# INSTRUCTIONS FOR THE TASK
Copy every line from the records below that holds the word "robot".

Stored entries:
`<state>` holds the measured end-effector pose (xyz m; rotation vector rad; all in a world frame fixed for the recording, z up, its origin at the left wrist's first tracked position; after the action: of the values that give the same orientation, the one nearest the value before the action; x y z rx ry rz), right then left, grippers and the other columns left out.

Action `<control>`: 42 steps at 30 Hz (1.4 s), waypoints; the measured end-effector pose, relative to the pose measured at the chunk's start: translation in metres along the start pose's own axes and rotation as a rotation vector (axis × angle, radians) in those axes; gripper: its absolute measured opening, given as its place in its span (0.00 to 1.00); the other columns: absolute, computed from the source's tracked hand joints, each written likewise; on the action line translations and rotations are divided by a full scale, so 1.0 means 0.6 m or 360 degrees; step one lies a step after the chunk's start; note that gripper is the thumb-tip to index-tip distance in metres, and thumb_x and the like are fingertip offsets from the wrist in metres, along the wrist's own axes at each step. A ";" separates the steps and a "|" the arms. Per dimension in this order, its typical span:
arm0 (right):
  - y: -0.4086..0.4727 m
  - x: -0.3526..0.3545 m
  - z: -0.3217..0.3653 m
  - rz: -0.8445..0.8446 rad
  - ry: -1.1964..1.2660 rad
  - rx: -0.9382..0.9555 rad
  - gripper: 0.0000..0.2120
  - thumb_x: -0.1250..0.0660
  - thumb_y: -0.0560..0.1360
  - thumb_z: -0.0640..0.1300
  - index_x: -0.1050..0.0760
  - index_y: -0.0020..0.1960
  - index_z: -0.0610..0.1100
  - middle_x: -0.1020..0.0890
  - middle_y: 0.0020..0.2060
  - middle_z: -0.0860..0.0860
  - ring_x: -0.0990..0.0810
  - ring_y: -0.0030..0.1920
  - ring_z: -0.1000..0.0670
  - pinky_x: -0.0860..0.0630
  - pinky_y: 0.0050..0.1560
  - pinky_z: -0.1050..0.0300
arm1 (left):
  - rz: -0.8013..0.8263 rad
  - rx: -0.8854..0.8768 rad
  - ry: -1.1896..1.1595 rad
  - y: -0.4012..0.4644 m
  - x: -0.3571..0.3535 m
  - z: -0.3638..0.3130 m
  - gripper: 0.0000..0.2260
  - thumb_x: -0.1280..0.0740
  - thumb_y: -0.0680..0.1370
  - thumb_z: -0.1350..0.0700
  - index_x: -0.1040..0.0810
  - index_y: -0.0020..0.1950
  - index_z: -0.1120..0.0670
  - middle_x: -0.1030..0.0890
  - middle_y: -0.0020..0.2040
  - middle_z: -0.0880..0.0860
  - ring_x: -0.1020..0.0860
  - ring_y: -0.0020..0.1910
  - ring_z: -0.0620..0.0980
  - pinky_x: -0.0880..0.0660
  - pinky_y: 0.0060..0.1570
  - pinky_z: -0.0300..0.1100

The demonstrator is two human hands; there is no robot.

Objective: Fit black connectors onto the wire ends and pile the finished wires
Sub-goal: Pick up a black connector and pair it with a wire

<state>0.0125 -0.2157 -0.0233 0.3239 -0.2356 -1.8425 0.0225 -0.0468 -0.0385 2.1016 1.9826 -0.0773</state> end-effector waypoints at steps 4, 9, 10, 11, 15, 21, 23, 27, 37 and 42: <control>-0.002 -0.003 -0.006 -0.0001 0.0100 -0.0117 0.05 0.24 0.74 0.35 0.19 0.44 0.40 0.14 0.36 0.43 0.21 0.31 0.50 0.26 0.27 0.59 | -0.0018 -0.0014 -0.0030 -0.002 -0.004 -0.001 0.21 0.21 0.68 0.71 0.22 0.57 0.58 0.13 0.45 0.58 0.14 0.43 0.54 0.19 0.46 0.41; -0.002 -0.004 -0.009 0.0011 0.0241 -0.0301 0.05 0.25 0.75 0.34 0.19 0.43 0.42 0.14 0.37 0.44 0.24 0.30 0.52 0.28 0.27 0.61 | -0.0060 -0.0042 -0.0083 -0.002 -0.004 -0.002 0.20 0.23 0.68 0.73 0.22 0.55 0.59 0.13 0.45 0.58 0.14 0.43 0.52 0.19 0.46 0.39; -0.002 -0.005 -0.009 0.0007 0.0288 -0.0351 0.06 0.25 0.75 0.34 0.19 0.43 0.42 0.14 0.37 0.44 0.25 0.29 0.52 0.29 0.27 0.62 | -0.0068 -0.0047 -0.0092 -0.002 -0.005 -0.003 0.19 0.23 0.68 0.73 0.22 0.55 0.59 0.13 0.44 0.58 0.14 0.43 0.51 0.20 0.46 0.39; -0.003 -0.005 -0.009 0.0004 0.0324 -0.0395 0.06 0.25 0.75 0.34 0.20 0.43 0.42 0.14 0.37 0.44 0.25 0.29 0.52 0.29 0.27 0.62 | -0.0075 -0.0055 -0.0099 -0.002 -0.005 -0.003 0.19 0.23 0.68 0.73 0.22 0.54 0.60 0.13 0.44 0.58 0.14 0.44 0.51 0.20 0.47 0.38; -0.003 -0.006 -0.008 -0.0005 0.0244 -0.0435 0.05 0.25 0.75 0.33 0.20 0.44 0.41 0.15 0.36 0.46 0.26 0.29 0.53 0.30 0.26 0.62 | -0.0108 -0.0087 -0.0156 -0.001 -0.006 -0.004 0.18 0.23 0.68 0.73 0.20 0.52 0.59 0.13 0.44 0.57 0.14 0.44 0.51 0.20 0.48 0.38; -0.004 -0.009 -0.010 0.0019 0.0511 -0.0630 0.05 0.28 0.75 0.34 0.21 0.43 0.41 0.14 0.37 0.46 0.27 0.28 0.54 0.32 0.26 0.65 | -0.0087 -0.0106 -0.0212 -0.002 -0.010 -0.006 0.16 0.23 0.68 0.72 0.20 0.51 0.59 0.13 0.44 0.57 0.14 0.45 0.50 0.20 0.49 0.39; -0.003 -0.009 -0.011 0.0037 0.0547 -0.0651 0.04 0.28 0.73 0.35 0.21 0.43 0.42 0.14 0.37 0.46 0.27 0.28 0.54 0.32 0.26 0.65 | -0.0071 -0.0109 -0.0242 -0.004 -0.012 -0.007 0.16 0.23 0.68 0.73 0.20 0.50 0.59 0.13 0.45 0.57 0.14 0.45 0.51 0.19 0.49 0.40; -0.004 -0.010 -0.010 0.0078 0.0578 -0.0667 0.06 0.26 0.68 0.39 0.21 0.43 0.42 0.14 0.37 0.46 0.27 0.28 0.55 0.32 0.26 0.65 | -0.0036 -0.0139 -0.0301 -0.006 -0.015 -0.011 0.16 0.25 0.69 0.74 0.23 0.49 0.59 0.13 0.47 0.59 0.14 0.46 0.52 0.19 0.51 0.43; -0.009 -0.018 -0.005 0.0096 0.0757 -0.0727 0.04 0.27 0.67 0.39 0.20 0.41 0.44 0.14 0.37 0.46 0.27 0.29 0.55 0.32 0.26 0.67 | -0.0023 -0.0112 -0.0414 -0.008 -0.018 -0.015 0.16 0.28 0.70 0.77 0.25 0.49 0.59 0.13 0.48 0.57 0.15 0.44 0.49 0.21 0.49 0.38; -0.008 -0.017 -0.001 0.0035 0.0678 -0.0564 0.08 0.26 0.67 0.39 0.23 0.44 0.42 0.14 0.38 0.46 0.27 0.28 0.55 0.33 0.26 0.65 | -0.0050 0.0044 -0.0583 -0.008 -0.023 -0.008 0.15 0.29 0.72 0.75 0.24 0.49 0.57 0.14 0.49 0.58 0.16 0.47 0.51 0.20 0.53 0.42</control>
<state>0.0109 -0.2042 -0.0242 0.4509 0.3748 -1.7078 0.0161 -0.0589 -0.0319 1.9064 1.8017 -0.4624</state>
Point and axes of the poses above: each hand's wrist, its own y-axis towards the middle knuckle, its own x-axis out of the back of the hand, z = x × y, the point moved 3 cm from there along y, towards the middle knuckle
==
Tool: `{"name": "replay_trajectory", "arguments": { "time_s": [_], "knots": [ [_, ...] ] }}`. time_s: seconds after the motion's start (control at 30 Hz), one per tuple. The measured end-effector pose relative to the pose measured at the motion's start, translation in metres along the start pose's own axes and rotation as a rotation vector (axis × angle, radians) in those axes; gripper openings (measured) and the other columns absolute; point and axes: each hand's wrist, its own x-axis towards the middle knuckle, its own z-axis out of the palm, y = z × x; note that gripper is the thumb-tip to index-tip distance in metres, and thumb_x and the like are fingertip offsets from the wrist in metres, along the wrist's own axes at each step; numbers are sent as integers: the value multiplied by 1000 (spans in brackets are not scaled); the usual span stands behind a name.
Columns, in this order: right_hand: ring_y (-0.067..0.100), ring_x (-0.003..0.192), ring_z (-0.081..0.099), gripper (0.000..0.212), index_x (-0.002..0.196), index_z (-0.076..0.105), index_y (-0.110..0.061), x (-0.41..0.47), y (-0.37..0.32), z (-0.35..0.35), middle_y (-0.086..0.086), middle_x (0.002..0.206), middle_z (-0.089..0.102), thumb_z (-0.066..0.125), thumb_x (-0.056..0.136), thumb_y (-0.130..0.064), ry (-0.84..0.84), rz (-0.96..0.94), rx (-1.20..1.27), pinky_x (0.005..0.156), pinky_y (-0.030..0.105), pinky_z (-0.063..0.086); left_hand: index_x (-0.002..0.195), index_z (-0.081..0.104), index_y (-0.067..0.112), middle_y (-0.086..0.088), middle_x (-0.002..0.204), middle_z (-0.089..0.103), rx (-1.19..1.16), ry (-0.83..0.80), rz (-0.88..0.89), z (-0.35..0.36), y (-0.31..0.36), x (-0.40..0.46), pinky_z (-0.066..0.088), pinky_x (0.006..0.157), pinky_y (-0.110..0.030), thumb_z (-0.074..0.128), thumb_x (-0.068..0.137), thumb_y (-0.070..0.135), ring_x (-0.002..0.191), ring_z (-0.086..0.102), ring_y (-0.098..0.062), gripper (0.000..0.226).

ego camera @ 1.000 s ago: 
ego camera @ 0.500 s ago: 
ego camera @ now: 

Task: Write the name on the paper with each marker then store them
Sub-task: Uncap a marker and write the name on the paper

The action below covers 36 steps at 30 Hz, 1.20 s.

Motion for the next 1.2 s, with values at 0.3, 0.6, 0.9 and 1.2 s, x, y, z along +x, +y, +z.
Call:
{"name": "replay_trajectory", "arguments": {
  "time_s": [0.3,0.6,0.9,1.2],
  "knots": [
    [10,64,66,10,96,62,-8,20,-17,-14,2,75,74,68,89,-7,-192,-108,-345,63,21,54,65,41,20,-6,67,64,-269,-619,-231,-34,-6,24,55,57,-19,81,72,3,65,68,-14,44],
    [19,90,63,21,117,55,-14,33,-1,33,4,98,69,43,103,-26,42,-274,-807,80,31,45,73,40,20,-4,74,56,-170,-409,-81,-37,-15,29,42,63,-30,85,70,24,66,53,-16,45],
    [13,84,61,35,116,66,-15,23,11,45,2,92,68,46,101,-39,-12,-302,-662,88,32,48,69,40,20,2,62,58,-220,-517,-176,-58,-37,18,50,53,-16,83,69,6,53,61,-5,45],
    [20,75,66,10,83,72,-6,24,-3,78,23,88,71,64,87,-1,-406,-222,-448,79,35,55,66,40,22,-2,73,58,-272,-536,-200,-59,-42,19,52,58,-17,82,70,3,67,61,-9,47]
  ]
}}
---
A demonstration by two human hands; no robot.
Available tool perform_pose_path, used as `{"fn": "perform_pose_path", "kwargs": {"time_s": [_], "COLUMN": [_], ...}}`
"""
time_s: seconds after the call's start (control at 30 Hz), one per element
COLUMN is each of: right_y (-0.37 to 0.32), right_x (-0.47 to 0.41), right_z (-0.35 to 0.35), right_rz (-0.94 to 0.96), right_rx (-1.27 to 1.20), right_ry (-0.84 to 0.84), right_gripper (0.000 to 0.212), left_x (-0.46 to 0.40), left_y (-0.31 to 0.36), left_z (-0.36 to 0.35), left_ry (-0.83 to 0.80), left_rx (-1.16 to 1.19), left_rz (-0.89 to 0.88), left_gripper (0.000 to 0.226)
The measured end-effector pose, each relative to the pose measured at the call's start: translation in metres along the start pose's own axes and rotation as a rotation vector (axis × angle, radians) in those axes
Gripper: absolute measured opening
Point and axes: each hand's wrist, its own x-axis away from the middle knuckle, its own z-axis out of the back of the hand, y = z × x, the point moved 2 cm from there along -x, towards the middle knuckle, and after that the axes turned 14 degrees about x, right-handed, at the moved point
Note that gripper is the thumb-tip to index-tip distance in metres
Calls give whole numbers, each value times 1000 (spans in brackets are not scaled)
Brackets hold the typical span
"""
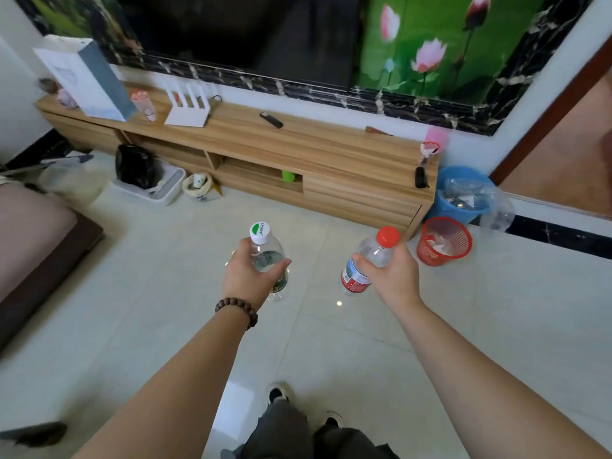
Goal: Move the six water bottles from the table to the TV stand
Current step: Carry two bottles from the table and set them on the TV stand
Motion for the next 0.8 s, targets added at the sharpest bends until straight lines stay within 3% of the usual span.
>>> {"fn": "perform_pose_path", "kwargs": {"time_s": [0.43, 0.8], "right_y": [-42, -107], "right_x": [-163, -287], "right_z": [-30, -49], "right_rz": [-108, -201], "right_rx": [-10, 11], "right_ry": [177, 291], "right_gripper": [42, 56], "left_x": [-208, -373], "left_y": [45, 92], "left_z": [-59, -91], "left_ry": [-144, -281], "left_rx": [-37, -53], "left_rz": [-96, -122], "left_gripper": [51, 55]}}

# ANSWER TO THIS EXERCISE
The demonstrator is two human hands; there is no robot.
A demonstration by two human hands; no robot.

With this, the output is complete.